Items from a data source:
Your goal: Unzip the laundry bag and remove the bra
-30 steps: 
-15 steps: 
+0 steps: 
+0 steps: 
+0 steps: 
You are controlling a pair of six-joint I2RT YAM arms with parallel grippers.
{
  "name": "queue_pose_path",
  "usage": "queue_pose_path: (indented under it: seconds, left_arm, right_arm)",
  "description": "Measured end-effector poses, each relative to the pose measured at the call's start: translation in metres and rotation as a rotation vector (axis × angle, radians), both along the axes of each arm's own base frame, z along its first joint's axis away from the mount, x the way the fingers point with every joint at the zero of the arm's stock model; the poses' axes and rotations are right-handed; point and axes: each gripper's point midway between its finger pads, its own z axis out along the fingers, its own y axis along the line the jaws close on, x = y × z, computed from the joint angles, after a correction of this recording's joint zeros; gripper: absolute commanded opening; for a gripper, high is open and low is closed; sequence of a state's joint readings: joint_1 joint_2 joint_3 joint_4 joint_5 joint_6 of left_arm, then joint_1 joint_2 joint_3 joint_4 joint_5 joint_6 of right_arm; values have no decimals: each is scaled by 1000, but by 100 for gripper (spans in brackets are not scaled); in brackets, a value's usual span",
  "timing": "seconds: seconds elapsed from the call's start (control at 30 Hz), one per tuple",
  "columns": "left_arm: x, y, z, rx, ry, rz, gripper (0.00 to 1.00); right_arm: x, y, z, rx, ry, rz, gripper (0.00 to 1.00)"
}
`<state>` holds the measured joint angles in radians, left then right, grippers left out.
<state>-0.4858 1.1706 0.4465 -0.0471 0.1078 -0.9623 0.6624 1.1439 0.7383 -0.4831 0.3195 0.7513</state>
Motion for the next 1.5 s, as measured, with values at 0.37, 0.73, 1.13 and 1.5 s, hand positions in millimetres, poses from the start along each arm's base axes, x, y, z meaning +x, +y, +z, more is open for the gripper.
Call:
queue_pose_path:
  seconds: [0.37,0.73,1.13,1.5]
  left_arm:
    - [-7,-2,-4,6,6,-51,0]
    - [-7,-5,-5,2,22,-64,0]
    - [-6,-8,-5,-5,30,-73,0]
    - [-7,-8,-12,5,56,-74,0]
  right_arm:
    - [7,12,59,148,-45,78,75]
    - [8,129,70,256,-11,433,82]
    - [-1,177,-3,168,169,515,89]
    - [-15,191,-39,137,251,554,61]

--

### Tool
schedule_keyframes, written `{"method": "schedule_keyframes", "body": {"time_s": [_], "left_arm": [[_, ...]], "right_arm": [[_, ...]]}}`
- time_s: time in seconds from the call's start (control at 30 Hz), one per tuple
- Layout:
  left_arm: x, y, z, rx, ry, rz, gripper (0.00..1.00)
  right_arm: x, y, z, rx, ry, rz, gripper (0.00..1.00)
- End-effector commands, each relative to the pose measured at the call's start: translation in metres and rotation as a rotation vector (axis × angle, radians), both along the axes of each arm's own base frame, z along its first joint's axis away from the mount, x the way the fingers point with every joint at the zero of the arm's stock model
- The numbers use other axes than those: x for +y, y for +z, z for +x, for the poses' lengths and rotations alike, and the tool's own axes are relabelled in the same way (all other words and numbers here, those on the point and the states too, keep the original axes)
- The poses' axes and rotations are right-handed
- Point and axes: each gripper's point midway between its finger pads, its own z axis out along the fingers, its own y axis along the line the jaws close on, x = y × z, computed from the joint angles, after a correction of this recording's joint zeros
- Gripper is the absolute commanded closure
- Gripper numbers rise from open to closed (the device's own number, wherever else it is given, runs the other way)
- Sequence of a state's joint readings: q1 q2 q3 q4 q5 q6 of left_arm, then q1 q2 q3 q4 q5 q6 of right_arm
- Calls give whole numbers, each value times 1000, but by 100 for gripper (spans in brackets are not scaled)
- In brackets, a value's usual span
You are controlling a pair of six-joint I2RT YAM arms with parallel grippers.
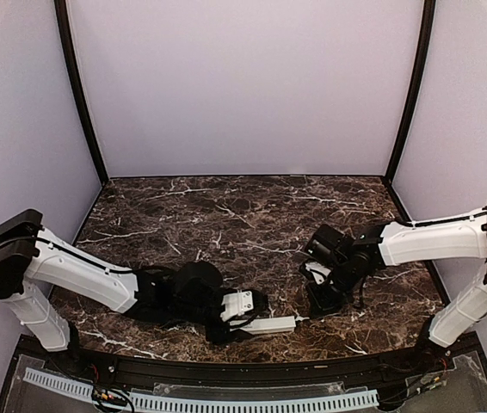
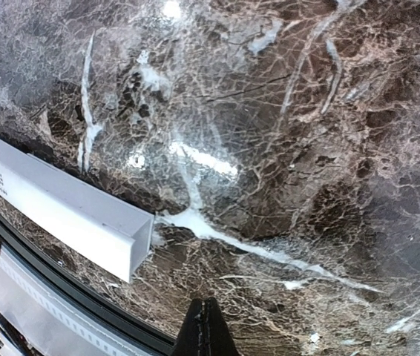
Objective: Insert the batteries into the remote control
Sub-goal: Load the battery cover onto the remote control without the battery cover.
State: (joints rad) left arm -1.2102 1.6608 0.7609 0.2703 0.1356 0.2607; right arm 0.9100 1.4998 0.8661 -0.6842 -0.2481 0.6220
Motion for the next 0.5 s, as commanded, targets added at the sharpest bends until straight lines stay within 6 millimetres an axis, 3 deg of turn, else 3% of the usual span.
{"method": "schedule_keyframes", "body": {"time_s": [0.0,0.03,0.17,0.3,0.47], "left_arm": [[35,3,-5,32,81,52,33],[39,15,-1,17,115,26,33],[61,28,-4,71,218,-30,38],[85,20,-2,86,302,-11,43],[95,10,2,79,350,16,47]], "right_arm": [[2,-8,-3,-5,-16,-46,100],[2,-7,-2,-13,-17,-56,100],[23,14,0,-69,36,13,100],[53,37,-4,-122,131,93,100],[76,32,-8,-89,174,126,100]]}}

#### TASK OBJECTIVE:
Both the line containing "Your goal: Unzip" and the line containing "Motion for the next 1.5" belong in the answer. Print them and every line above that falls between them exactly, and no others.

#### EXPECTED ANSWER:
Your goal: Unzip the laundry bag and remove the bra
-30 steps: 
-15 steps: 
+0 steps: 
+0 steps: 
+0 steps: 
You are controlling a pair of six-joint I2RT YAM arms with parallel grippers.
{
  "name": "queue_pose_path",
  "usage": "queue_pose_path: (indented under it: seconds, left_arm, right_arm)",
  "description": "Measured end-effector poses, each relative to the pose measured at the call's start: translation in metres and rotation as a rotation vector (axis × angle, radians), both along the axes of each arm's own base frame, z along its first joint's axis away from the mount, x the way the fingers point with every joint at the zero of the arm's stock model; the poses' axes and rotations are right-handed; point and axes: each gripper's point midway between its finger pads, its own z axis out along the fingers, its own y axis along the line the jaws close on, x = y × z, computed from the joint angles, after a correction of this recording's joint zeros; gripper: absolute commanded opening; for a gripper, high is open and low is closed; sequence of a state's joint readings: joint_1 joint_2 joint_3 joint_4 joint_5 joint_6 of left_arm, then joint_1 joint_2 joint_3 joint_4 joint_5 joint_6 of right_arm; values have no decimals: each is scaled by 1000, but by 100 for gripper (spans in brackets are not scaled); in brackets, a value's usual span",
  "timing": "seconds: seconds elapsed from the call's start (control at 30 Hz), one per tuple",
  "columns": "left_arm: x, y, z, rx, ry, rz, gripper (0.00 to 1.00); right_arm: x, y, z, rx, ry, rz, gripper (0.00 to 1.00)"
}
`<state>` holds the measured joint angles in radians, left then right, grippers left out.
<state>-0.4858 1.1706 0.4465 -0.0471 0.1078 -0.9623 0.6624 1.1439 0.7383 -0.4831 0.3195 0.7513</state>
Motion for the next 1.5 s, as measured, with values at 0.37, 0.73, 1.13 and 1.5 s, hand positions in millimetres, poses from the start along each arm's base axes, x, y, z meaning +x, +y, +z, more is open for the gripper.

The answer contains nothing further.